Messina, lotta alla pesca illegale a Capo Peloro - QdS

Messina, lotta alla pesca illegale a Capo Peloro

Lina Bruno

Messina, lotta alla pesca illegale a Capo Peloro

martedì 16 Giugno 2020

Ha preso il via proprio in questi giorni la fase operativa del cosiddetto Progetto Master. La scarsa attenzione per l’ambiente marino ha creato, nel corso degli anni, notevoli disagi

MESSINA – Un giorno ci sarà, forse, anche un’oasi marina, integrata alla già esistente riserva naturalistica intorno ai due laghi di Ganzirri, ma per il momento a Capo Peloro si sta finalmente iniziando a lavorare per contrastare la pesca illegale e ripristinare l’equilibrio naturale nella fascia costiera.

Dopo la consegna dei lavori alla Sogemar Costruzioni, il prossimo passo sarà il sopralluogo per localizzare l’area d’intervento e l’istituzione del tavolo di studio con l’Università. Ha preso così avvio la fase operativa di attuazione del Progetto Master, misure anti strascico, tutela e ripopolamento, ammesso a finanziamento dalla Regione Siciliana nell’ambito del programma operativo Feamp Italia 2014/2020. Avrebbe certamente dato un contributo anche in questa fase l’ex consigliere della VI Circoscrizione Giuseppe Sanò, morto tragicamente durante un’immersione un mese fa, che si è speso in prima persona fin dal 2014 per questo progetto, seguendolo nel suo lungo iter, dalla predisposizione e interlocuzione con l’ex assessore comunale alle Politiche del mare Sebastiano Pino e i funzionari regionali, fino all’approvazione e finanziamento.

Il Progetto nasce per creare un’area di Tutela biologica a Capo Peloro, per combattere l’over-fishing, le attività di pesca non sostenibile, la distruzione di interi habitat e di segmenti della catena trofica e la perdita della biodiversità. Questi fenomeni hanno provocato, come è stato sottolineato nella relazione allegata al Piano finanziato, una perdita di posti di lavoro e di professionalità arrecando un danno oltre che di carattere economico-sociale anche sull’identità del luogo, legato a un’antica tradizione dove il rapporto con il mare si è sempre coniugato con le attività di pesca senza prescindere dal rispetto dei cicli di vita delle varie specie di pesci che invece in parte sono sparite e altre rischiano l’estinzione.

Il progetto esecutivo ha avuto il supporto tecnico di Guido Beltrami della Tecnoreef, società che si occupa di barriere artificiali sommerse e già realizzate anche in diverse parti della Sicilia. Il costo dell’intervento si aggira intorno ai 300 mila euro ed è prevista la realizzazione in mare di un’areale dedicato, attraverso l’immersione di moduli e accessori in grado di esaltare la biodiversità, e contrastare l’azione della pesca a strascico illegale.

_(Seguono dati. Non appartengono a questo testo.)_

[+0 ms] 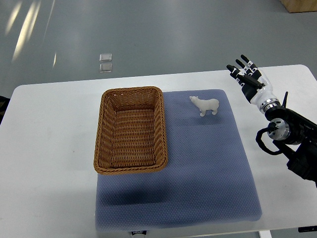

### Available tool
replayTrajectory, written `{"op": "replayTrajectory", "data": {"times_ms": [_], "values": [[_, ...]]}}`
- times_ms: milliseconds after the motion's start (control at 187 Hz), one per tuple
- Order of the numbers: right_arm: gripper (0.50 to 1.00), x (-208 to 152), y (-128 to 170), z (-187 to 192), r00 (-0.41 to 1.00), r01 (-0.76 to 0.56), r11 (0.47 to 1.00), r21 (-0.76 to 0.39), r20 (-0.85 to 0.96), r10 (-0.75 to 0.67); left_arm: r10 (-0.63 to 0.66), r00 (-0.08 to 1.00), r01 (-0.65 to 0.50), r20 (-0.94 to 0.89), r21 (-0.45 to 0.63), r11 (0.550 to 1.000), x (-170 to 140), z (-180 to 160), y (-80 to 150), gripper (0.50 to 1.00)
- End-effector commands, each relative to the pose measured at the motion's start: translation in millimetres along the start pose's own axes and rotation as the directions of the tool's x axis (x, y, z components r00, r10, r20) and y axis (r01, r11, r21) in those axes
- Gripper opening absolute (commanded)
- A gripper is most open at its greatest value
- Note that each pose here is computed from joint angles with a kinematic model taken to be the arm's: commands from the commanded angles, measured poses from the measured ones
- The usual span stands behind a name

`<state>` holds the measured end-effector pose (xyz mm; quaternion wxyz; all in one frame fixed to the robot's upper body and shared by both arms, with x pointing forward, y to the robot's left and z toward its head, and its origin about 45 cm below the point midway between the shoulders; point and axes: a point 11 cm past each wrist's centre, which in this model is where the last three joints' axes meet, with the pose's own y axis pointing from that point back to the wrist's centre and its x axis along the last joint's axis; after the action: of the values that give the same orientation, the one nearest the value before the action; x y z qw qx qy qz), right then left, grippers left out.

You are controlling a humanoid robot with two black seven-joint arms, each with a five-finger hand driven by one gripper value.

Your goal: Place white bear in brown basket with right hand

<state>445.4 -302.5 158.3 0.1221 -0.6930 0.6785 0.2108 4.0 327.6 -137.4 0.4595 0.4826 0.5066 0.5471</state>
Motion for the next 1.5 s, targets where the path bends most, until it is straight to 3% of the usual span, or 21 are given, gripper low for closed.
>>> {"op": "replayTrajectory", "data": {"times_ms": [0,1495], "values": [[0.924,0.8,0.8,1.4,1.000,-0.001,1.000,-0.003,-0.001,0.001,-0.003,1.000,0.003,-0.001,-0.001,1.000,-0.6,0.2,0.0,1.000],[0.924,1.0,-0.4,-3.8,1.000,0.007,1.000,0.003,-0.020,-0.007,0.003,1.000,-0.003,-0.010,-0.002,1.000,1.1,0.6,0.0,1.000]]}}
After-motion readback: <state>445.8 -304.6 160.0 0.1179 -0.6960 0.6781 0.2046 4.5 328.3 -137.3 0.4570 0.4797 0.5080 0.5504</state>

Le “Unit Reef e gli stop net” sono poste entro le tre miglia dalla linea di costa e a una profondità compresa tra i venti e i quaranta metri. Oltre al posizionamento delle barriere che impediscono l’azione distruttiva delle reti, sono previste anche delle piastre esagonali messe a piramide che riproducono le condizioni per il ripopolamento della fauna ittica. La zona interessata è in particolare la porzione di fascia costiera in cui avviene la gran parte dei fenomeni riproduttivi. L’obiettivo è anche quello di diversificare la tradizionale fonte di reddito derivante dall’attività di pesca intensiva con sistemi a strascico, con l’attività di pesca turismo.

Nel nuovo contesto, se nel frattempo non si è dispersa l’essenza del progetto, deve cambiare anche l’approccio del pescatore, quasi il gestore di un tratto di mare attraverso l’azione di pesca programmata sia nei tempi che nelle modalità e nel pieno rispetto della sostenibilità ambientale.

“Già in settimana – ha evidenziato l’assessore alle Politiche del mare Dafne Musolino – sarà effettuato un sopralluogo con la Capitaneria di Porto finalizzato alla individuazione del punto in cui collocare le strutture e, parallelamente, istituirò il tavolo di studio con l’Università degli Studi di Messina, Dipartimento di Scienze, con cui è stata stipulata un’apposita convenzione, per concordare l’avvio delle fasi di analisi e di monitoraggio del progetto, che costituirà un importante laboratorio sul campo, di indagine della flora e della fauna locale, i cui risultati avranno risalto anche ai fini del riconoscimento della Bandiera blu per Capo Peloro”.